Role of Spatial Technology
In 1996, the TBWEF introduced the Boll Weevil Eradication Expert System (BWEES) to facilitate the eradication program. A GIS-based application developed by El-Lissy and the foundation's IT group, the BWEES incorporates data from a wide range of sources. Differential GPS point files of field coordinates, field shapes, acreage and weevil trap locations are downloaded to MapInfo Pro GIS and integrated into the base map of a cotton field and its surrounding environment. Grower data, planting dates, cotton variety, numbers of weevils found in the traps and related agricultural information are all stored in an Oracle database-management system and integrated into thematic maps of the respective cotton fields.

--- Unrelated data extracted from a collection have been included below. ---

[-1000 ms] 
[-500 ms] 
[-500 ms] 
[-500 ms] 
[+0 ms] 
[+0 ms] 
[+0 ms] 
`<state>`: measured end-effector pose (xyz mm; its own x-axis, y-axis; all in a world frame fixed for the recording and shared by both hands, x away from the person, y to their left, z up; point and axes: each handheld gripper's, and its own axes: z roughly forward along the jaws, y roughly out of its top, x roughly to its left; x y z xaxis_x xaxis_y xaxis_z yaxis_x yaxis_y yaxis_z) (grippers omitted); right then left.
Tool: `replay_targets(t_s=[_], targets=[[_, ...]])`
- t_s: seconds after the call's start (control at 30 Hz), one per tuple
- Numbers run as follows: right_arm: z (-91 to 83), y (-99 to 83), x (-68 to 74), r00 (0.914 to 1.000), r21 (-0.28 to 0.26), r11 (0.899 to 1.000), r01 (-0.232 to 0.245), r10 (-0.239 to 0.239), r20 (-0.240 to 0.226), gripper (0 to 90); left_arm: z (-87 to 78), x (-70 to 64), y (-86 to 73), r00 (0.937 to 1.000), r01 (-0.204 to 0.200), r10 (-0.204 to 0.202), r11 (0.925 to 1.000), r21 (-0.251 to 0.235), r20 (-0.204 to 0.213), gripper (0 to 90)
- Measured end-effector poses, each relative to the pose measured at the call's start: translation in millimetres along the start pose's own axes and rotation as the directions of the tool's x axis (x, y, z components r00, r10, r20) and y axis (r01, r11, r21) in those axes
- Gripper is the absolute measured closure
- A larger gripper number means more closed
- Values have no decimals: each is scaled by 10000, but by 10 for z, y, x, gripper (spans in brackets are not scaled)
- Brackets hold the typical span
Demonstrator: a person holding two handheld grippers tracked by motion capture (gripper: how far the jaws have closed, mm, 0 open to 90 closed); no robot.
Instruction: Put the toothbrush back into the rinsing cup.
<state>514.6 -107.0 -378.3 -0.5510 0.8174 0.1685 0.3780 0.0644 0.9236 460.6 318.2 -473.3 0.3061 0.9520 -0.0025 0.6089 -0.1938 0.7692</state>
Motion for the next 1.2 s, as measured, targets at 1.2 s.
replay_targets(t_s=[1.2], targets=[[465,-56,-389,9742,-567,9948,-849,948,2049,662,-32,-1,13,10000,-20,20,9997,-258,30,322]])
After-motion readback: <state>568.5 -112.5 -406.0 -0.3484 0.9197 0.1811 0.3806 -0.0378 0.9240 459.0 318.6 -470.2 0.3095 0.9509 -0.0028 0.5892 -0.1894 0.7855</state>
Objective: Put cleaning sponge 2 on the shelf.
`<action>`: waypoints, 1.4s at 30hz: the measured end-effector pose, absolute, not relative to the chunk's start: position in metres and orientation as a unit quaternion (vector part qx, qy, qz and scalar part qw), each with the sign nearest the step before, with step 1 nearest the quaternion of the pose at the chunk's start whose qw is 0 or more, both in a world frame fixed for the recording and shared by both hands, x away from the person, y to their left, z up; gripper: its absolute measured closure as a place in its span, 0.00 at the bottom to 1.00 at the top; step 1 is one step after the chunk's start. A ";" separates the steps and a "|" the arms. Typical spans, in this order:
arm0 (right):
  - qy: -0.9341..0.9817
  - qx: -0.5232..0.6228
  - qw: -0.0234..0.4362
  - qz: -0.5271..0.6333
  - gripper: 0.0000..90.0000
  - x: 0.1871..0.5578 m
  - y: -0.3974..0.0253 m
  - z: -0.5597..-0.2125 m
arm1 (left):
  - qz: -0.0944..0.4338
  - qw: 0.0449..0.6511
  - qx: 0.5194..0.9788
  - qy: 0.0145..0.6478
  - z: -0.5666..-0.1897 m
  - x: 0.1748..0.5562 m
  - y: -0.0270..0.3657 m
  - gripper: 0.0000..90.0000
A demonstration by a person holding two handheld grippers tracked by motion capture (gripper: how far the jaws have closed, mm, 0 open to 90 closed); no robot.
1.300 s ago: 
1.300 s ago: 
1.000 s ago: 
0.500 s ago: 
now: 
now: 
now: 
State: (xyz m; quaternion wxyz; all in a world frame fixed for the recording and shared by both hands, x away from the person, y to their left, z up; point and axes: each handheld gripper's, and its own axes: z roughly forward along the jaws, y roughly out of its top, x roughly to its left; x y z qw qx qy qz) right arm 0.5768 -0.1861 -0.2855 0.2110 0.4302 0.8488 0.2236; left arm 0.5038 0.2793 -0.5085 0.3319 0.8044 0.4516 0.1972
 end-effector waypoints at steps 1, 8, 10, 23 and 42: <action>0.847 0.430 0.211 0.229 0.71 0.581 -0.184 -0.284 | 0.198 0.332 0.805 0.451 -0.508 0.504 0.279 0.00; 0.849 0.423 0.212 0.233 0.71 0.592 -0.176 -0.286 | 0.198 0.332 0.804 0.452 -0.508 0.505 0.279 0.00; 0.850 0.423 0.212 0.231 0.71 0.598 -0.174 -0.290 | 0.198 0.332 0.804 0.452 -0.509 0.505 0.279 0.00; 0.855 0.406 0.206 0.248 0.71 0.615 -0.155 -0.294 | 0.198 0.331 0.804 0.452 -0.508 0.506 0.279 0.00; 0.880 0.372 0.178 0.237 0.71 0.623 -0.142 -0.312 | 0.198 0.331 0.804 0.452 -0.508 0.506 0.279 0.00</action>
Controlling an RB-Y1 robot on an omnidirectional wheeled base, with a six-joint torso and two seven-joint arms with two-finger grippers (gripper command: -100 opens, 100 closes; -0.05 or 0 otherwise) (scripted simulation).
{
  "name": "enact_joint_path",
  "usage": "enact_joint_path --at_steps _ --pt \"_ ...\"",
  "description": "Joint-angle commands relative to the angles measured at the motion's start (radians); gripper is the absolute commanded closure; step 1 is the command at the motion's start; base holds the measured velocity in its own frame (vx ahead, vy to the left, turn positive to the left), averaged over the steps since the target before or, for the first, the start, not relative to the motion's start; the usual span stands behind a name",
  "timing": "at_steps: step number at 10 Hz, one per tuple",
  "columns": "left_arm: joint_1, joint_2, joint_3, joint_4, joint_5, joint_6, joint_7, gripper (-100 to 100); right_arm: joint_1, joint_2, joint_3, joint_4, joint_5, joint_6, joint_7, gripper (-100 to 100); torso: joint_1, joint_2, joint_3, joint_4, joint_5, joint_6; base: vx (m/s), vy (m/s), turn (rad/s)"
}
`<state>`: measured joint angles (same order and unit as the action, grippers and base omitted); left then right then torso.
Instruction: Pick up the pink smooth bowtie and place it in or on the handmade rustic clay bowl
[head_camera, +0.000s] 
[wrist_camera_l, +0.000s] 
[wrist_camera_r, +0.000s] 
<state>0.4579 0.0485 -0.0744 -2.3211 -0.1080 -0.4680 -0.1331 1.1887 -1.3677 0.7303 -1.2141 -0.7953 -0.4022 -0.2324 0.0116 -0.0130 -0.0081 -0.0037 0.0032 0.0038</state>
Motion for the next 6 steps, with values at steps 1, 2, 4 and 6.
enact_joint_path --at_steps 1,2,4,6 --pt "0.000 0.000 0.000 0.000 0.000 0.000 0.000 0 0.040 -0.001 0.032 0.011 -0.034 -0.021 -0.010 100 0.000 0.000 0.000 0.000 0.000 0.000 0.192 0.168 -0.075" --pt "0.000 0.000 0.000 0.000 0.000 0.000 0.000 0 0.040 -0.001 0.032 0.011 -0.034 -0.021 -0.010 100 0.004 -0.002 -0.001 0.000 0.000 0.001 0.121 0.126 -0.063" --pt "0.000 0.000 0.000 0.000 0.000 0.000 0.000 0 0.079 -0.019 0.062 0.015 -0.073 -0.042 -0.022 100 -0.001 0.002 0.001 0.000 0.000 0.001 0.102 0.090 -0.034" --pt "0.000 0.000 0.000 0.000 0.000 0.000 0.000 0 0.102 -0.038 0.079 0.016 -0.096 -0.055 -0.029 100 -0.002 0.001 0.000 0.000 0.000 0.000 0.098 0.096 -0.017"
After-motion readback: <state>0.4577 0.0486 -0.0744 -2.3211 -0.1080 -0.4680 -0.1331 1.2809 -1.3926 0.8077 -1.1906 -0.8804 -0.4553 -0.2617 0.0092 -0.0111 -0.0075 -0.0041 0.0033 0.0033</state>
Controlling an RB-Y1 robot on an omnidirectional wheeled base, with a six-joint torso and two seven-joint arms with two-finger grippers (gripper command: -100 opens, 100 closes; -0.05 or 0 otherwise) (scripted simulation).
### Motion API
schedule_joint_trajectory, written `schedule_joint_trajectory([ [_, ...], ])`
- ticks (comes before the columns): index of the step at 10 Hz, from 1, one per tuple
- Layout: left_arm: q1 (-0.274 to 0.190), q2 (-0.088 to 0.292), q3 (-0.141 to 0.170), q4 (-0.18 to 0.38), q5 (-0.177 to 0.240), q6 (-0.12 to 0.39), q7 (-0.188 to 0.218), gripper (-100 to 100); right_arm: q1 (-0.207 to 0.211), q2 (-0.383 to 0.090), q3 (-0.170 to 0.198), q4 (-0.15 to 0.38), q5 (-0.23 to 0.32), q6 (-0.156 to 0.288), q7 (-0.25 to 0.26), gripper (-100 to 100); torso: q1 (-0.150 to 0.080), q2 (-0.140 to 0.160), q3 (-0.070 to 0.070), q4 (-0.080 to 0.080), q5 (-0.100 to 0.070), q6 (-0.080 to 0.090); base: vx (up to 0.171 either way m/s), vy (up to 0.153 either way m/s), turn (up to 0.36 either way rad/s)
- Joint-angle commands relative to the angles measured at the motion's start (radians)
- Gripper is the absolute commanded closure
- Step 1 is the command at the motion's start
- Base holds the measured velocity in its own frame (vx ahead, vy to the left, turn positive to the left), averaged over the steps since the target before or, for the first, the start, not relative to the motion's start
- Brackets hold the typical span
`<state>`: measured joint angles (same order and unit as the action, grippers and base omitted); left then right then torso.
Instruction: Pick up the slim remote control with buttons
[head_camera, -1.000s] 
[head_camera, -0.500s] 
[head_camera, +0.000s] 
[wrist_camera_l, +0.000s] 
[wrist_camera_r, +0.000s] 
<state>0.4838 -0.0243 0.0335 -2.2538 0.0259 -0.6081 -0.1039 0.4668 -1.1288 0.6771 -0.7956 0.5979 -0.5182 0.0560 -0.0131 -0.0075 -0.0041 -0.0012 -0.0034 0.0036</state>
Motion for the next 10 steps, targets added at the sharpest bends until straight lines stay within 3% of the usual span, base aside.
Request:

Trap data are collected with bar code scanners during weekly field inspections. The scanner automatically records date, time and trap number, and prompts the user for the number of weevils in the trap, the growth stage of the crop and related information. Data from the scanners is downloaded to the GIS and linked to the map location of each trap, enabling supervisors and producers to precisely locate weevil infestations in the field.
MapInfo MapX compares this data against parameters established for cotton fields at various stages of crop growth and infestation. Based on the number of weevils caught in traps over time, MapX color-codes fields meeting various growth and treatment criteria. Data on fields marked for treatment are entered into a contractor's DGPS-based flight-tracking system, which is designed to trigger spray only on the infested areas of the field. After treatment, the swath tracks and related data from the aerial applications are incorporated into the BWEES and used to assess the progress of eradication and monitor the health of the field.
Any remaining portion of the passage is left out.